Vorbei ist das Pfingstcamp 2013. Die SDAJ zeigt sich zufrieden mit dem Verlauf. „Mit gut 100 Teilnehmenden haben wir unser Vorhaben, ein politisches cooles Camp für Jugendliche aus dem gesamten Norden auf die Beine zu stellen, erfolgreich umsetzen können“ sagt ihr Sprecher.

Freitag

Programmeröffnung und Tageshöhepunkt war die politische Runde zu Kuba, mit der Leiterin der DKP Kuba AG. Nach dem Referat über den sozialistischen Weg Kubas, mit all seinen Errungenschaften aber auch Problemen, wurden in der Diskussion vor allem Fragen zur momentanen Aktualisierung der Wirtschaft und zur Solidaritätsarbeit gestellt. Anschließend eröffnete die Cocktailbar und es wurde entweder im Großzelt getanzt oder man ließ den Abend am Lagerfeuer ausklingen.

Samstag

Es gab politische Runden zur Frauenpolitik und Antifaarbeit, die gleichermaßen gut angenommen wurden. Am Nachmittag wurde mit einem Jugendsekretär der Gewerkschaft, einen Jugendauszubildendenvertreter und dem Arbeiterjugendpolitiksprecher der SDAJ diskutiert. Kern der Debatte war die Frage, wie die Jugend sich erfolgreich in Arbeitskämpfen durchsetzen kann. Gewerkschaftliche Organisierung sei ein wichtiger Schritt, doch müssten Mitglieder auch an betriebliche Auseinandersetzungen beteiligt werden. Diese Auseinandersetzungen erfordern Gemeinschaft und Entschlossenheit. „Wir brauchen kämpferische Interessenvertretung statt sozialpartnerschaftliche Stellvertreterpolitik“, wurde das Ergebnis zusammengefasst.

Sonntag

Am dritten Tag fanden Runden zur politischen Prozessführung mit der Roten Hilfe, ein Workshop zu Graffiti mit einem lokalen Künstler, der Schüliworkshop und das Fußballturnier satt.
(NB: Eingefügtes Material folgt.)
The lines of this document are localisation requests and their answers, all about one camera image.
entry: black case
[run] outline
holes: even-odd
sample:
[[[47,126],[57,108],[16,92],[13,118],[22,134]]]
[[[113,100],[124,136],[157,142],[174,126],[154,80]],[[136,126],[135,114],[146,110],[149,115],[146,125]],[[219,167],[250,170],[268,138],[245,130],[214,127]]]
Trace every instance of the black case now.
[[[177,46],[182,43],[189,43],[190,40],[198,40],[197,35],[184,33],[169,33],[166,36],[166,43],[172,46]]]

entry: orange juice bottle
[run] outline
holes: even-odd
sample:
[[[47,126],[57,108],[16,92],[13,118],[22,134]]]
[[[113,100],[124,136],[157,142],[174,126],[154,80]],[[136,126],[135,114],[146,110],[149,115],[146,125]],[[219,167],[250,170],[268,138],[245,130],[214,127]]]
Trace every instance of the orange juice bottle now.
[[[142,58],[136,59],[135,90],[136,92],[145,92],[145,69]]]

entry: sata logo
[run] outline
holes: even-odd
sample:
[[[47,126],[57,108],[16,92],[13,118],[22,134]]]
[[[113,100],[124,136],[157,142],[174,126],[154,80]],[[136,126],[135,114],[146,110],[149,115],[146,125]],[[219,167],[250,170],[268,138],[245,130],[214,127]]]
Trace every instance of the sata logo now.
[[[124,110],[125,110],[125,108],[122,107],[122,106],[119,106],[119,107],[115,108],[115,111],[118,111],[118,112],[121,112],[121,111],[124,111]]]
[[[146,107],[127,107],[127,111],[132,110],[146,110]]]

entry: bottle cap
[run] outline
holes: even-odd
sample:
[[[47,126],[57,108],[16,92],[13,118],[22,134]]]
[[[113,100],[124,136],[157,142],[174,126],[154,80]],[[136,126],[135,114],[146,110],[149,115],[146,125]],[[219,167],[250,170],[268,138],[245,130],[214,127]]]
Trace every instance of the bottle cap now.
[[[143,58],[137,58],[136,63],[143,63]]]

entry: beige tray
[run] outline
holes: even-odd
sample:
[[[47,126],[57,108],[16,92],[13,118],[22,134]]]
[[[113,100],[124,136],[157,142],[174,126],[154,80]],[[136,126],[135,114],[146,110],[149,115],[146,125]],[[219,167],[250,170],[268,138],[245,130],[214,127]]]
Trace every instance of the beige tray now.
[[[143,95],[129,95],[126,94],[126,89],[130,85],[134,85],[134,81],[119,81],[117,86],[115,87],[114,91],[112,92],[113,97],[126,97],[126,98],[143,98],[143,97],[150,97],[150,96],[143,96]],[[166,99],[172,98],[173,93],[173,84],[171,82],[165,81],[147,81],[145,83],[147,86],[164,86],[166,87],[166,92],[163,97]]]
Außerdem befasste man sich mit der Syrienkrise und kommunistischer Betriebsarbeit. Das gesamte Camp war geprägt durch einen solidarischen Umgang miteinander, viel Freude am Kulturprogramm und dem Politikinteresse der Jugend. Die SDAJ bedankt sich bei allen Mitwirkenden und freut sich auf ein Wiedersehen in den Kämpfen der Jugend und auf dem nächsten Camp.